* What is expected: Please restate all of the records word for word, setting the pictures aside.

* Data:
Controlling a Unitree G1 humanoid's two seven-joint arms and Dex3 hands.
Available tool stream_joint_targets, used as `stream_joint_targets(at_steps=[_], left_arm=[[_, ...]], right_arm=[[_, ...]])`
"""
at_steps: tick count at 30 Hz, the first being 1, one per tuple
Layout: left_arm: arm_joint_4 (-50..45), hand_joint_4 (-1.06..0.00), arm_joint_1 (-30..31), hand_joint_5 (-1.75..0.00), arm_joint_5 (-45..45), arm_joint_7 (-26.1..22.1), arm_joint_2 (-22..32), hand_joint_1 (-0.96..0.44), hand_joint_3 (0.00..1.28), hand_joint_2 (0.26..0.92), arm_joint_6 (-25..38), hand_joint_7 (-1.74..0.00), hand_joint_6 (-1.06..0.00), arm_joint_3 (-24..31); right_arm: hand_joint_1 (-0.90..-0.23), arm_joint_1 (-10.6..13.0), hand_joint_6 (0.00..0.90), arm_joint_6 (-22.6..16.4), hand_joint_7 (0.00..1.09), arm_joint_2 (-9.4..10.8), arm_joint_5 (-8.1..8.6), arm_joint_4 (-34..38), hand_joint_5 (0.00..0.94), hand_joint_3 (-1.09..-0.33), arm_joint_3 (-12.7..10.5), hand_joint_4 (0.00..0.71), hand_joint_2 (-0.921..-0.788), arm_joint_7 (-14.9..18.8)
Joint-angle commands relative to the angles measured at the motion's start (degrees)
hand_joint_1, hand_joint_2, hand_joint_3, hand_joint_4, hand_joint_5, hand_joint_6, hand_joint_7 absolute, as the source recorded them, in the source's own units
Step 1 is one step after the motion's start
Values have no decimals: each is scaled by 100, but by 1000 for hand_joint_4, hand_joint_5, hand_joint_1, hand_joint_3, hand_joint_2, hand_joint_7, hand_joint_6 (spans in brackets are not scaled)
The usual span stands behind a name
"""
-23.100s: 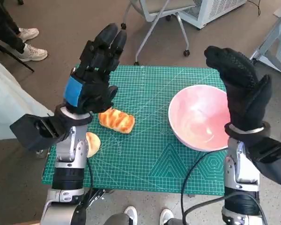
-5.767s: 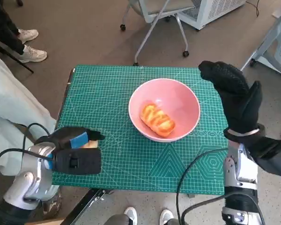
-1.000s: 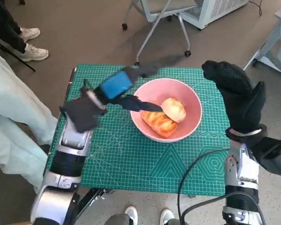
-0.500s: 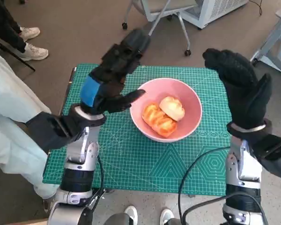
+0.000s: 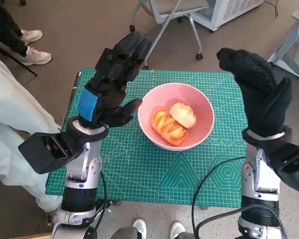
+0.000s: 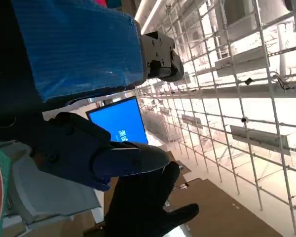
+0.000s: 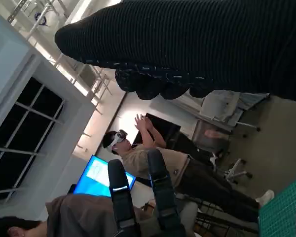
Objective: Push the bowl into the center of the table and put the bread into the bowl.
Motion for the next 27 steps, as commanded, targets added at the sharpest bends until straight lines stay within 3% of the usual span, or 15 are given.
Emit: stream_joint_targets(at_steps=[1, 17, 27], left_arm=[[-181, -159, 152, -2, -126, -77, 39, -679, 492, 921, 35, -487, 1, -16], [-227, -136, 375, 0, -273, -197, 39, -685, 487, 921, -139, -465, 1, 59], [-237, -128, 435, 0, -314, -255, 48, -693, 485, 921, -164, -456, 1, 82]], right_arm=[[-662, 154, 48, 71, 517, -54, -85, -120, 0, -831, 46, 178, -921, -71], [-685, 400, 19, 45, 577, -105, -206, -271, 6, -818, 200, 187, -921, -78], [-678, 540, 14, -95, 594, -105, -112, -213, 8, -804, 222, 195, -921, 17]])
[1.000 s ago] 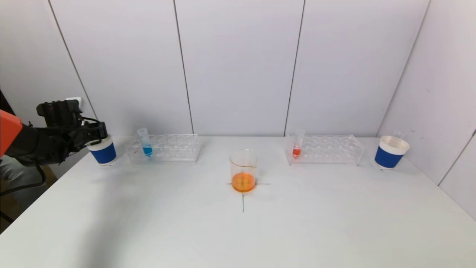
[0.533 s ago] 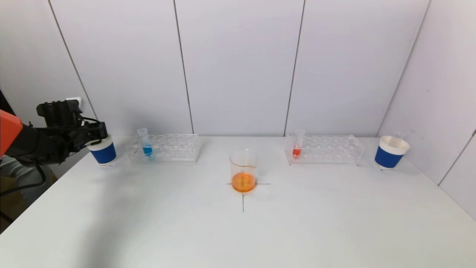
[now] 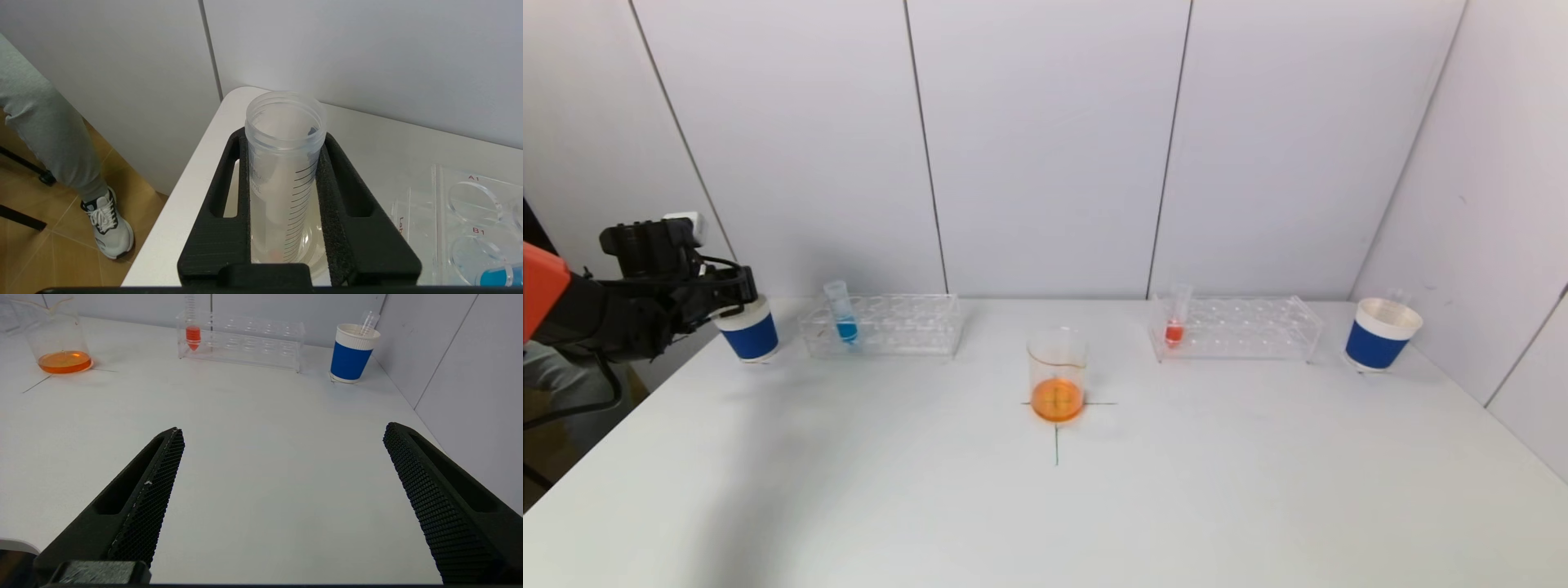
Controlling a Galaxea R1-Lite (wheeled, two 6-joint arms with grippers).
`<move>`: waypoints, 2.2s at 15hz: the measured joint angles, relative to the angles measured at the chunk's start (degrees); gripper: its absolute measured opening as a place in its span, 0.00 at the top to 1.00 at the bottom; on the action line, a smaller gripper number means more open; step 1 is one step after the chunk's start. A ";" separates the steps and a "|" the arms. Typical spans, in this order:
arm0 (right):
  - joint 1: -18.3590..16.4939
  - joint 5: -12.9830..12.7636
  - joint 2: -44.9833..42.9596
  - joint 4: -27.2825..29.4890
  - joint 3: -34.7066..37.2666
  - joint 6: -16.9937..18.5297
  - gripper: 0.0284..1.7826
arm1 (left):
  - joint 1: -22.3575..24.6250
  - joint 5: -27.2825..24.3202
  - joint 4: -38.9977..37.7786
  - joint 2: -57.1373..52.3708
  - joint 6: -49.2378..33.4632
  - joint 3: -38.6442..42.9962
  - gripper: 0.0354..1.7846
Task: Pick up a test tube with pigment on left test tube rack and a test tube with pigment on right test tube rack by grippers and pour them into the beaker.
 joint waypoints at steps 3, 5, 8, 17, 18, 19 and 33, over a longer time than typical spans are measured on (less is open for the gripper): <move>0.00 0.00 0.00 0.00 0.00 0.00 0.01 | 0.02 -0.16 0.02 -0.09 -0.02 0.01 0.56; 0.00 -0.01 0.00 0.00 0.00 0.00 0.01 | 0.02 -0.17 0.02 -0.11 -0.02 0.09 0.37; 0.00 0.00 0.00 0.00 0.00 0.01 0.01 | 0.05 -0.27 0.05 -0.15 0.04 0.15 0.13; 0.00 0.00 0.00 0.00 0.00 0.00 0.01 | 0.17 -3.90 -0.02 -3.06 -0.52 1.83 0.01; 0.00 0.00 0.00 0.00 0.00 0.00 0.01 | -0.02 -5.06 -0.06 -4.41 -0.72 2.84 0.01; 0.00 0.00 0.00 0.00 0.00 0.01 0.01 | -0.52 -5.50 -0.09 -5.92 -0.90 3.93 0.01; 0.00 0.00 0.00 0.00 0.00 0.00 0.01 | -15.69 -5.45 0.52 -40.61 -3.22 30.31 0.01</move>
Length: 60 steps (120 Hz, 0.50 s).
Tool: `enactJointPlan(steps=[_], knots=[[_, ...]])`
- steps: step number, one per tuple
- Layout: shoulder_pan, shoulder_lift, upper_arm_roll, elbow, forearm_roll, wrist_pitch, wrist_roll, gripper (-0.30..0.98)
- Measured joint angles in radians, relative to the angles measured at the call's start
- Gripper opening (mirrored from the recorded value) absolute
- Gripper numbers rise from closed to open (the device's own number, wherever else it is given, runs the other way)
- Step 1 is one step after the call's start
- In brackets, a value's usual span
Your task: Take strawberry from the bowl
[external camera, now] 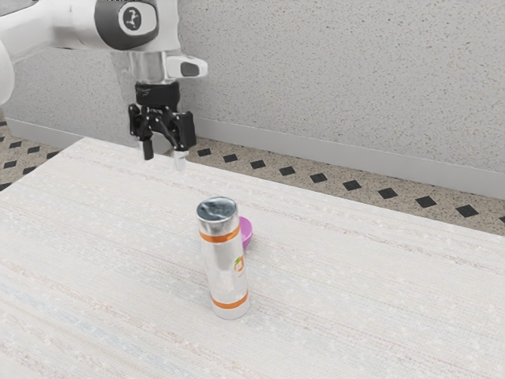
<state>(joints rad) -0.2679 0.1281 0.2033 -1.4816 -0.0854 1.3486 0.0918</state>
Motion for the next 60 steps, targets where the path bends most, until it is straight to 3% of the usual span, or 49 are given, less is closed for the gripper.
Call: enactJointPlan(steps=[12,23,31,42,60], knots=[[0.005,0.016,-0.007,0.027,-0.006,0.1,0.005,0.69],[0.005,0.204,-0.018,0.253,0.0,0.112,0.014,0.69],[0.005,0.312,-0.028,0.323,0.007,0.135,0.043,0.69],[0.012,0.395,-0.032,0.337,0.009,0.194,0.113,0.68],[0.051,0.42,-0.056,0.245,0.008,0.307,0.292,0.67]])
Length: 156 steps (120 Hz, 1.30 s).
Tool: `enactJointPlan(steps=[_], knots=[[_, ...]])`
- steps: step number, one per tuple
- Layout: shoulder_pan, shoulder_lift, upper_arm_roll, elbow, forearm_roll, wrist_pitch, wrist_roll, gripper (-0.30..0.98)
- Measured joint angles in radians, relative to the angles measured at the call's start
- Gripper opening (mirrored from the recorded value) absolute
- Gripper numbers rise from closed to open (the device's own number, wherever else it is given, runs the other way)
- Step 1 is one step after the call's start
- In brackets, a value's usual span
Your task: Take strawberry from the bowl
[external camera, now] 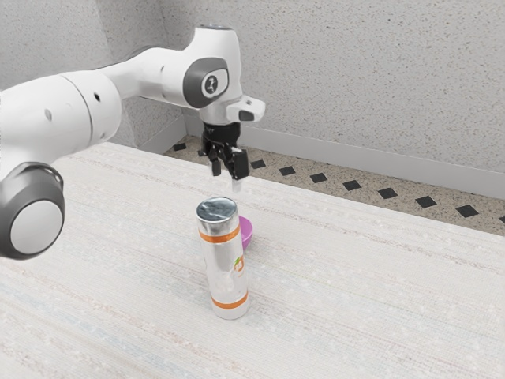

* Solution to this problem:
Controlling a Unitree G1 humanoid's two seven-joint arms and Dex3 hands.
Available tool stream_joint_targets, used as `stream_joint_targets(at_steps=[_], left_arm=[[_, ...]], right_arm=[[_, ...]])`
"""
at_steps: tick count at 30 Hz, the first being 1, one per tuple
Layout: left_arm: arm_joint_4 (-50..45), hand_joint_4 (-1.06..0.00), arm_joint_1 (-30..31), hand_joint_5 (-1.75..0.00), arm_joint_5 (-45..45), arm_joint_7 (-26.1..22.1), arm_joint_2 (-22..32), hand_joint_1 (-0.96..0.44), hand_joint_3 (0.00..1.28), hand_joint_2 (0.26..0.92), arm_joint_6 (-25..38), hand_joint_7 (-1.74..0.00), hand_joint_6 (-1.06..0.00), arm_joint_3 (-24..31); right_arm: hand_joint_1 (-0.90..-0.23), arm_joint_1 (-10.6..13.0), hand_joint_6 (0.00..0.90), arm_joint_6 (-22.6..16.4), hand_joint_7 (0.00..1.09), arm_joint_2 (-9.4..10.8), arm_joint_5 (-8.1..8.6), arm_joint_4 (-34..38), hand_joint_5 (0.00..0.94), hand_joint_3 (-1.09..-0.33), arm_joint_3 (-12.7..10.5), hand_joint_4 (0.00..0.71), hand_joint_2 (-0.921..-0.788), arm_joint_7 (-14.9..18.8)
Joint-angle commands relative to the angles measured at the motion's start (degrees)
hand_joint_1, hand_joint_2, hand_joint_3, hand_joint_4, hand_joint_5, hand_joint_6, hand_joint_7 absolute, as the source recorded them, in the source's own units
Step 1 is one step after the motion's start
Values have no decimals: each is scaled by 100, but by 1000 for hand_joint_4, hand_joint_5, hand_joint_1, hand_joint_3, hand_joint_2, hand_joint_7, hand_joint_6 (spans in brackets are not scaled)
The usual span stands behind a name
"""
-23.100s: 
-5.767s: 
-1.000s: 
-0.500s: 
+0.000s: 
+0.000s: 
+0.000s: 
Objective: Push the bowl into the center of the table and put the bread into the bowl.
Motion for the next 27 steps, as commanded, targets added at the sharpest bends until straight lines stay within 3% of the usual span, or 15 are given.
Emit: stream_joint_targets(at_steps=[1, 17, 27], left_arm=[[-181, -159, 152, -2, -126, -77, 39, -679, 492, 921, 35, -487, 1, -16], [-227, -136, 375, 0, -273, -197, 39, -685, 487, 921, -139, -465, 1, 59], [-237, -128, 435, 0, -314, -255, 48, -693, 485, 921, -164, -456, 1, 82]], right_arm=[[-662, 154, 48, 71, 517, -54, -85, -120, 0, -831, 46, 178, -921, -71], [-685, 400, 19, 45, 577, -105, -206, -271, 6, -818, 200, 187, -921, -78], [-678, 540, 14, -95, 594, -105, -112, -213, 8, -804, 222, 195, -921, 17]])
[1.000 s ago] 
[0.533 s ago] 
[now] 
Controlling a Galaxea R1-Lite (wheeled, two 6-joint arms with grippers).
`<move>`: waypoints, 2.2s at 15hz: the measured joint angles, relative to the angles measured at the chunk's start (degrees); gripper: its absolute measured opening as a place in its span, 0.00 at the top to 1.00 at the bottom; on the action line, a smaller gripper number means more open; step 1 is one step after the chunk's start. A ";" separates the steps and a "|" the arms. Typical spans, in this order:
arm0 (right):
  - joint 1: -18.3590..16.4939
  - joint 5: -12.9830..12.7636
  - joint 2: -44.9833..42.9596
  - joint 4: -27.2825..29.4890
  - joint 3: -34.7066..37.2666
  - joint 6: -16.9937..18.5297
  - gripper: 0.0284..1.7826
arm1 (left):
  - joint 1: -22.3575..24.6250
  - joint 5: -27.2825..24.3202
  - joint 4: -38.9977..37.7786
  - joint 2: -57.1373..52.3708
  - joint 6: -49.2378..33.4632
  - joint 3: -38.6442..42.9962
  - gripper: 0.0354..1.7846
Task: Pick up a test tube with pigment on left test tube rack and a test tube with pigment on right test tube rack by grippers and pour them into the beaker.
 joint waypoints at steps 3, 5, 8, 17, 18, 19 and 33, over a longer time than typical spans are measured on (less is open for the gripper): <move>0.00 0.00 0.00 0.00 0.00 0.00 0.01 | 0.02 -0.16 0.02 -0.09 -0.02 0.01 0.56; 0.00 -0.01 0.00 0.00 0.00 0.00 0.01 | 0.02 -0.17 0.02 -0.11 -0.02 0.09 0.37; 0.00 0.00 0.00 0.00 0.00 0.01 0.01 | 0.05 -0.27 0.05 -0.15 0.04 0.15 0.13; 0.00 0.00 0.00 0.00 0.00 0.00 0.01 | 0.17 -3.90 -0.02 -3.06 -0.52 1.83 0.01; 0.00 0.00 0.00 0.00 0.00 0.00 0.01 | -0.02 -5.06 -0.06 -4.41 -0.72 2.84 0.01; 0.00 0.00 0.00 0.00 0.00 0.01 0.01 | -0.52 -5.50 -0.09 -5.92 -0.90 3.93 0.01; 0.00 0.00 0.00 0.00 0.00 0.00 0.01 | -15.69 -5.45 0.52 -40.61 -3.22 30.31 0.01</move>
Length: 60 steps (120 Hz, 0.50 s).
Tool: `enactJointPlan(steps=[_], knots=[[_, ...]])`
- steps: step number, one per tuple
- Layout: shoulder_pan, shoulder_lift, upper_arm_roll, elbow, forearm_roll, wrist_pitch, wrist_roll, gripper (-0.30..0.98)
- Measured joint angles in radians, relative to the angles measured at the call's start
- Gripper opening (mirrored from the recorded value) absolute
- Gripper numbers rise from closed to open (the device's own number, wherever else it is given, runs the other way)
- Step 1 is one step after the call's start
- In brackets, a value's usual span
Your task: Take strawberry from the bowl
[external camera, now] 
<state>(joints rad) -0.2679 0.1281 0.2033 -1.4816 -0.0854 1.3486 0.0918</state>
Motion for the next 60 steps, targets where the path bends most, until it is straight to 3% of the usual span, or 49 are given, less is closed for the gripper.
Call: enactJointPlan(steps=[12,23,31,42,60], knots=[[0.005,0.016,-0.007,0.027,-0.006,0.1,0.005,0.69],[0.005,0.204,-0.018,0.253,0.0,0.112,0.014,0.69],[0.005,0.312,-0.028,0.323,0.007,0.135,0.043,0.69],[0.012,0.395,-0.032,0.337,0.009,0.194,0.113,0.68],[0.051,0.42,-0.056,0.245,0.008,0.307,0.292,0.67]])
Length: 156 steps (120 Hz, 1.30 s).
Tool: `enactJointPlan(steps=[_], knots=[[_, ...]])`
- steps: step number, one per tuple
- Layout: shoulder_pan, shoulder_lift, upper_arm_roll, elbow, forearm_roll, wrist_pitch, wrist_roll, gripper (-0.30..0.98)
- Measured joint angles in radians, relative to the angles measured at the call's start
- Gripper opening (mirrored from the recorded value) absolute
- Gripper numbers rise from closed to open (the device's own number, wherever else it is given, runs the other way)
- Step 1 is one step after the call's start
- In brackets, a value's usual span
Your task: Take strawberry from the bowl
[external camera, now] 

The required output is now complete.